Non è un intento esplicitato, ma l’effetto sarà indubbiamente quello di «svergognare» populisticamente business che prediligono – forse non del tutto sorprendentemente – manodopera straniera per indurli a concentrarsi su un’occupazione a base di British jobs for British people.

La pressione dell’ignominiosa etichetta di traditori della patria, unita al timore di dispiacere alla vigilanza ministeriale, dovrebbe senz’altro spingere i datori di lavoro a un comportamento più virtuoso, almeno questo dev’essere stato il disegno della ministra e del suo team.

È evidente che si è trattato di una semi-boutade, da sfoderare davanti alla sparuta – davvero pochi i delegati rispetto al recente congresso Labour – e autocompiaciuta platea della Tory conference. Ma il contraccolpo non ha tardato a farsi sentire. E non solo da sinistra, ovviamente.
Se il Labour di Corbyn l’ha immediatamente definita un’iniziativa «che soffia sul fuoco della xenofobia e dell’odio» e i nazionalisti scozzesi di Nicola Sturgeon «la più sciagurata dimostrazione di politica di destra in tempi recenti», altrettanto caustiche sono le reazioni del mondo dell’imprenditoria nazionale.

La camera di commercio e i rappresentanti del business concentrano le proprie riserve non tanto sul basso livello retributivo alla base della propria scelta di manodopera straniera ma sul problema delle qualifiche.

E lamentano che l’iniziativa della ministra, favorevole al Remain come la premier May, tradisce più preoccupazione per l’Ukip che per la salvaguardia dell’economia nazionale nel mercato unico.

A questo si somma la levata di scudi del mondo della ricerca e dell’istruzione, colpito da un’altra pensata della ministra: l’annuncio di un giro di vite sul flusso di studenti stranieri ed extra-Ue (soggetti a tasse triplicate e dunque vitali per i budget delle università).

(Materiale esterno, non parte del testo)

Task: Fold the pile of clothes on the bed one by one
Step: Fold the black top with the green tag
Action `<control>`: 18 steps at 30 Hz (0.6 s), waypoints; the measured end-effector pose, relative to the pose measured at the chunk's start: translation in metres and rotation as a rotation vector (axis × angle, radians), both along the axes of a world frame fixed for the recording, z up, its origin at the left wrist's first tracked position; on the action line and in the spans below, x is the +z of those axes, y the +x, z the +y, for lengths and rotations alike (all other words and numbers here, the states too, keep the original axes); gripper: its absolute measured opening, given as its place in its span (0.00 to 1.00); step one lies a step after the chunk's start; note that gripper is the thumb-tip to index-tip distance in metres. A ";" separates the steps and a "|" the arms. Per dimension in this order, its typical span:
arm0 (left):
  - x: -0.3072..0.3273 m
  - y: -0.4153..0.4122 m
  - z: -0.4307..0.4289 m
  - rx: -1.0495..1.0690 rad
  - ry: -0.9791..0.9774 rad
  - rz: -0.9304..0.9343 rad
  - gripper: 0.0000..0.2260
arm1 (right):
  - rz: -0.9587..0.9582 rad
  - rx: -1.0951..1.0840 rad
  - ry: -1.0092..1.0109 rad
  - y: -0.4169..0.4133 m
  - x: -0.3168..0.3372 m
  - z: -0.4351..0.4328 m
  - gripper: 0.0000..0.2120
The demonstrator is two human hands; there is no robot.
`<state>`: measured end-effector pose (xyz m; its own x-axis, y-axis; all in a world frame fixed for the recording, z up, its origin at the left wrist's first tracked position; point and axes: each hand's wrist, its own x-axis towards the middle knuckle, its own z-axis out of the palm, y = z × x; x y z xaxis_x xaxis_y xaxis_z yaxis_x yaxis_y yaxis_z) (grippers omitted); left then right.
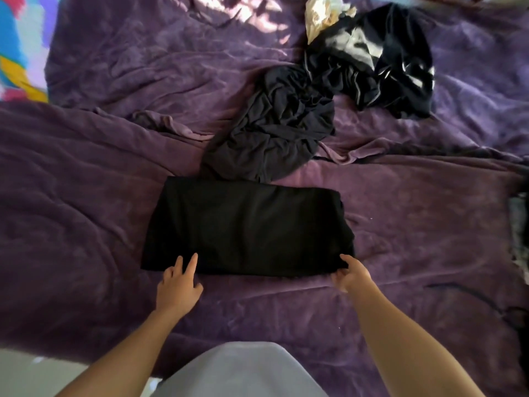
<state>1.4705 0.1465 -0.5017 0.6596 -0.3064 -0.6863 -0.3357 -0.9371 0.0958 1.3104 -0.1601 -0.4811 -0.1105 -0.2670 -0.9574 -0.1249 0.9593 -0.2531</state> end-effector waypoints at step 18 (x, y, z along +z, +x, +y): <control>0.025 0.043 0.021 0.620 -0.686 0.207 0.17 | -0.148 1.074 -1.109 0.154 0.099 0.168 0.05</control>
<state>1.5132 0.1670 -0.4770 0.7256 -0.3217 -0.6083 0.2888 -0.6601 0.6935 1.4645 0.0076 -0.3820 0.6653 -0.7141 -0.2178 -0.5185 -0.2320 -0.8230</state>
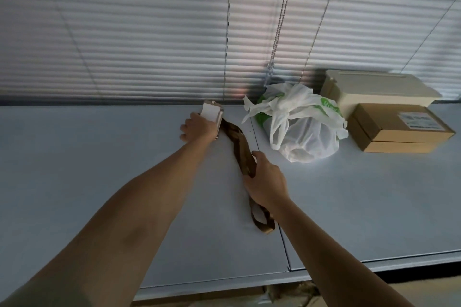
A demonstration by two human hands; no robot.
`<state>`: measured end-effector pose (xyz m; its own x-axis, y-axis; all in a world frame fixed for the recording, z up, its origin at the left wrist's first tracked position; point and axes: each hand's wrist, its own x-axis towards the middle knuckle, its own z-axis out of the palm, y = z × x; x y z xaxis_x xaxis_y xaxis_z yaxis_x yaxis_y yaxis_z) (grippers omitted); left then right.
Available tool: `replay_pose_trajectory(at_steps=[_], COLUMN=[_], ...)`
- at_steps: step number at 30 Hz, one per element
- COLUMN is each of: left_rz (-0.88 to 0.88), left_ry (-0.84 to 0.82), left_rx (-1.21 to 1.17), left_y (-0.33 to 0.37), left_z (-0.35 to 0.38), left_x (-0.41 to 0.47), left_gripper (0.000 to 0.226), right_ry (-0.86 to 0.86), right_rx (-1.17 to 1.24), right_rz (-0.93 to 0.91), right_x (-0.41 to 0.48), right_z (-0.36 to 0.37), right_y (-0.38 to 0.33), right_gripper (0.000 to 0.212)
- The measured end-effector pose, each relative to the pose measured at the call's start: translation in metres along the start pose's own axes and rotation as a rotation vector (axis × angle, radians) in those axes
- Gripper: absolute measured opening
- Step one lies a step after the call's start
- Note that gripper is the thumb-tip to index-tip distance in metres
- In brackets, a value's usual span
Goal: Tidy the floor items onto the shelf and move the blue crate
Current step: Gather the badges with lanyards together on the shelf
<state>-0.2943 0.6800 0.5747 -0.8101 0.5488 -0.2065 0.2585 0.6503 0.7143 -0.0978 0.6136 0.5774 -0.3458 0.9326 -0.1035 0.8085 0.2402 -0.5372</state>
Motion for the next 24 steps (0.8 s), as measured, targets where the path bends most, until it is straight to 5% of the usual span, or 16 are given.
replay_pose_trajectory(at_steps=[8, 24], left_rz=[0.172, 0.18], left_ry=[0.014, -0.036], left_rx=[0.138, 0.128], left_y=[-0.016, -0.008], left_z=[0.011, 0.021], left_x=[-0.007, 0.007], left_gripper=[0.062, 0.06], right_ry=[-0.018, 0.046], right_rx=[-0.203, -0.166], right_rz=[-0.061, -0.07], right_x=[-0.022, -0.028], right_z=[0.009, 0.013], right_y=[-0.005, 0.001], right_gripper=[0.055, 0.046])
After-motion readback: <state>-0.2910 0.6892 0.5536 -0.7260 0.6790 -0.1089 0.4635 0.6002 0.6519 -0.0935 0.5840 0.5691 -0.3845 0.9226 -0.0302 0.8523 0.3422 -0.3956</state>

Ieri Rudd è accorsa ai microfoni radio della Bbc per staccarsi di dosso l’appiccicosa etichetta di razzista. Ha sottolineato come la proposta si trovi ancora a uno stadio «di consultazione». Ma non è parsa avere risposte concrete sulla carenza cronica di manodopera e qualifiche che i settori pubblico e privato soffrirebbero in caso d’ipotetico raggiungimento di un tasso d’immigrazione zero in una Gran Bretagna a guida Tory.

Significativo il caso della cura degli anziani e dei disabili: il 30% dei lavoratori impiegati in questo settore è di provenienza europea e nei prossimi decenni si verrebbe a creare un buco di più di un milione di badanti.

Nel periodo pre-Brexit la migrazione netta nel paese (differenza fra chi entra e chi esce) ammontava a +372.000 persone (180.000 dall’Ue e 190.000 extra-Ue).

Theresa May le aveva affidato il dicastero più importante, quello degli interni, da lei stessa gestito per anni durante i governi Cameron. Ma la scelta di farsi succedere da Rudd, ex giornalista finanziaria, ex consulente di J.P. Morgan, si sta dimostrando nefasta per la prima ministra.

Già oltremodo discussa per la faccenduola che la vede titolare di conti offshore rivelati dai cosiddetti Bahamas papers – Rudd sta riportando in auge l’etichetta dei Tories che né David Cameron, né Theresa May erano riusciti del tutto a staccare: quella del «nasty party», il partito malvagio.